These data exchange gateways often take the form of APIs, delivered over HTTP based on
RESTful patterns. APIs allow the business to define fixed protocols for outside parties to request data and be provided with a response. In this case, the consumer of the data has to code their request and response to the API format dictated by the provider. In many cases, the API design is unique to each provider, requiring consumers to duplicate their interface code many times with adjustments for each provider’s API definition.
Additionally, API payloads are generally requested and processed in batches. If a consumer wants to perform their own analysis of a producer’s data set, they would generally make multiple requests to create a copy of the full set of data and load it into their own data management engine. Only then could they run analysis of it or combine it with their own data to form a superset for more interesting queries.
In many cases, an API is the ideal. Some companies exchange data through more rudimentary methods, like flat file generation and shipping over FTP or email. These require more processing overhead and are less granular. Generally, the data consumer completely wipes and refreshes their copy of the source data on a batched basis, quickly resulting in stale data. Worse, copies of the source data are floating around in consumer installations, with no ability to revoke access if the producer/consumer relationship ends.
These approaches create a lot of overhead and limit the amount of data that can be shared. They don’t handle updates well and rely on making multiple copies of the source data. While the API can provide some level of governance and granular access, it still requires developers on both ends to load and consume the payload.
These methods of data exchange limit scale and flexibility. Yet, the real promise of AI and ML is realized with increasingly larger data sets. Data shared across enterprises in the same industry or across industries for pattern analysis will yield better insights. ML training requires large amounts of data to generate and validate their models with accurate outcomes. Different types of data sets will round out the analysis from multiple perspectives. This stacking of data sets will allow for insights to be generated at the intersection of different producers.
An example might be the creation of highly personalized auto insurance premiums. These could be generated by combining weather data, driver history, insurance claims and vehicle manufacturer specs. In this case, the data might be sourced from four different entities – the government’s weather history, a driving app, insurance companies and car manufacturers. These four entities might have large data sets in their own silos, but no easy way to share data between them.
If a modern auto insurance provider wanted to conduct this kind of advanced data processing in near real-time, they would need to aggregate the data from the four entities mentioned. To get access to the relevant data from each party, they might be able to access each provider’s API’s or more likely get some sort of flat file or data dump. The aggregator would then combine all the data into one large data store (their own data warehouse) and then run the desired analysis. If any of the source data changed, they would need to repeat the request/combine process again, generally from scratch.
A more ideal way to perform this exercise would be if all the data sets could be accessed from a single cloud data platform.
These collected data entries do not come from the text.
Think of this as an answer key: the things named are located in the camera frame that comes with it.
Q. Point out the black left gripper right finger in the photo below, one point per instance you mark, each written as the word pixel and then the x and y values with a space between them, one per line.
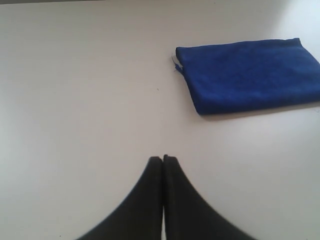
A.
pixel 187 216

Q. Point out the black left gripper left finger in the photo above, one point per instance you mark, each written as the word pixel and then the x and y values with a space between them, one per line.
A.
pixel 140 215

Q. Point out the blue towel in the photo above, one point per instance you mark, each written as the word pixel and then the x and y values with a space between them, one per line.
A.
pixel 249 75
Each entity might still have their data in what appears to be their own physical data warehouse, but all those data warehouses would be connected by a common virtual data management backplane. That would allow for controlled sharing without all the overhead of provisioning API’s or creating data files.
In this case, the data management platform becomes an enormous “warehouse for data warehouses”. Each individual data warehouse still maintains strict federation and access controls. But, if two or more entities want to share data, it would be easy to create a materialized view representing the desired combination of data sets. Similar to the materialized view on a database, the view wouldn’t create a new copy, would have access controls and could be revoked at any time. That would make sharing much easier and scalable, enabling far-reaching data analysis queries and hence richer insights.
This is the promise of data marketplaces, as a superset of the data warehousing underneath. If a single data management provider could gain critical mass of data producers on their platform, then the benefits would be enormous. A warehouse of data warehouses would enable the next generation of AI and ML processing by providing the superset of raw data to analyze.
Ideally, the provider of the system to manage this data sharing would support several design tenets to really make it scale. Data sharing should be set up and manageable by non-technical users, without writing code or provisioning specialized infrastructure. Access controls should support granular data definitions, be account based and revokable on demand. The superset of data should be created without making copies. That materialized view should not be limited by size and should support the same analysis and machine learning workloads as the original. While the provider can prefer to have a commercial relationship with all participants, they should enable basic access to share data sets available for non-customers.
If a provider could create a system of data sharing that meets these requirements, then strong network effects would come into play. The warehouse for warehouses provider with the most participants would realize tremendous value. This is because new participants would almost be compelled to utilize that warehousing solution in order gain access to their industry’s data sharing ecosystem. Participants outside of the leading provider’s ecosystem could certainly fall back to sharing data through APIs or other manual processes. Over time, however, that would create a disadvantage for them as potential partners weigh the cost of creating a one-off data exchange mechanic versus just activating data sharing permissions on a common data management platform.